The Infrastructure Supporting Record-Breaking Experiences

Reaching New Heights Every Weekend on Roblox

ByAnupam Singh, Senior Vice President of Engineering

PublishedJun 24, 2025

Roblox’s ability to scale and support tens of millions of users playing together across millions of unique experiences isn’t the result of a single innovation. It’s the sum of a broader culture of innovation and a thousand small things done well across the company. This is how we’ve built the infrastructure that’s currently supporting record-breaking traffic to many of the experiences on Roblox. One of those experiences, Grow a Garden, recently broke the Guinness World Records® achievement for most concurrently played video game, with 21.6 million users playing simultaneously. And in the process, the Roblox platform has continued to hit new peak concurrency records (as it has over nearly two decades), most recently exceeding 30 million concurrent players.

Roblox faces unique challenges in building and maintaining infrastructure for millions of creator-built experiences, including Dress to Impress, Adopt Me, and Dead Rails, requiring innovative engineering methodologies.
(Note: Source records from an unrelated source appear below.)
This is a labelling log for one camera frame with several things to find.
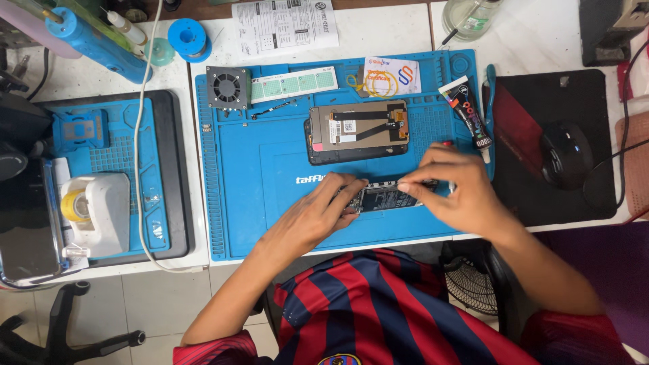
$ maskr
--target red and blue striped shirt
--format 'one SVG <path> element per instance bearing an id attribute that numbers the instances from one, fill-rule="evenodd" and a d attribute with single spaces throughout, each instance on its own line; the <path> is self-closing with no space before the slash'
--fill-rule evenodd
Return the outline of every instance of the red and blue striped shirt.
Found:
<path id="1" fill-rule="evenodd" d="M 347 253 L 275 290 L 284 309 L 276 359 L 247 331 L 176 347 L 174 365 L 634 364 L 606 316 L 541 311 L 521 346 L 460 310 L 443 274 L 387 249 Z"/>

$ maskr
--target phone logic board
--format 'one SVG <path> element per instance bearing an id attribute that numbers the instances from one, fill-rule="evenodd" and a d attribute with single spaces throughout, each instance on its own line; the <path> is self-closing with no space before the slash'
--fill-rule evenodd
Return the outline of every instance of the phone logic board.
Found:
<path id="1" fill-rule="evenodd" d="M 422 184 L 434 193 L 437 190 L 439 181 L 429 180 L 422 182 Z M 396 181 L 386 181 L 368 184 L 358 192 L 358 195 L 349 202 L 347 207 L 353 208 L 357 214 L 360 214 L 379 210 L 418 207 L 420 205 L 422 205 L 420 201 L 398 190 Z"/>

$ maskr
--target black mouse pad
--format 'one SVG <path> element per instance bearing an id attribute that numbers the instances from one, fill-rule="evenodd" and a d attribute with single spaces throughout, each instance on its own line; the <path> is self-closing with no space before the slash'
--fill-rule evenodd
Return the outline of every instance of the black mouse pad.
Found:
<path id="1" fill-rule="evenodd" d="M 604 74 L 597 69 L 539 73 L 498 77 L 496 83 L 493 187 L 505 206 L 526 226 L 613 217 L 616 201 L 610 162 L 586 181 L 589 205 L 581 189 L 565 191 L 546 182 L 537 155 L 543 128 L 567 121 L 577 124 L 588 139 L 595 166 L 611 156 Z"/>

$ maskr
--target mechanic glue tube
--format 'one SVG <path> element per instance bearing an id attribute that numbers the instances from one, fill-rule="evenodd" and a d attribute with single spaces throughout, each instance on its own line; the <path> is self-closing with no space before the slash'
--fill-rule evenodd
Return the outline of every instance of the mechanic glue tube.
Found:
<path id="1" fill-rule="evenodd" d="M 491 147 L 493 141 L 478 113 L 478 109 L 476 109 L 476 98 L 469 88 L 469 78 L 462 76 L 438 90 L 469 128 L 473 138 L 473 147 L 481 152 L 482 159 L 485 160 L 486 164 L 490 163 L 489 147 Z"/>

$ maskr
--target hand
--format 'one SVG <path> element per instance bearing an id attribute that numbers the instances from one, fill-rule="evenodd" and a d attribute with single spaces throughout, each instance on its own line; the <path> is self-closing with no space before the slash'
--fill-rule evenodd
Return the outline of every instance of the hand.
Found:
<path id="1" fill-rule="evenodd" d="M 288 265 L 358 218 L 347 205 L 367 183 L 348 173 L 326 174 L 315 190 L 293 204 L 257 245 L 281 253 Z"/>
<path id="2" fill-rule="evenodd" d="M 427 179 L 454 181 L 448 197 L 431 193 L 420 184 Z M 399 180 L 402 192 L 417 198 L 441 221 L 460 231 L 492 239 L 503 229 L 521 226 L 496 197 L 480 157 L 433 143 L 419 169 Z"/>
The platform supports dozens of hourly updates and more than 30 million concurrent users with infrastructure that scales during unexpected traffic spikes. This infrastructure must support thundering herd situations where more than 21 million users join a single experience simultaneously (and the update code came from independent creators). Roblox engineers innovate solutions by challenging traditional wisdom—solutions that are inspired by our four core values.

Infrastructure at Roblox

Roblox engineers manage 24 edge data centers around the world, which run the game servers. When a user joins an experience, they’re matched to the nearest data center and the most appropriate instance within the center to minimize latency. We also manage two core data centers, which are much larger and run centralized services like the website, recommendation algorithms, safety filters, virtual economy, and publishing platform, which are necessary for the edge data centers to function. A global private network interconnects all the edge data centers to the core data centers, with edge data centers serving as a firewall to protect services running in the core data center.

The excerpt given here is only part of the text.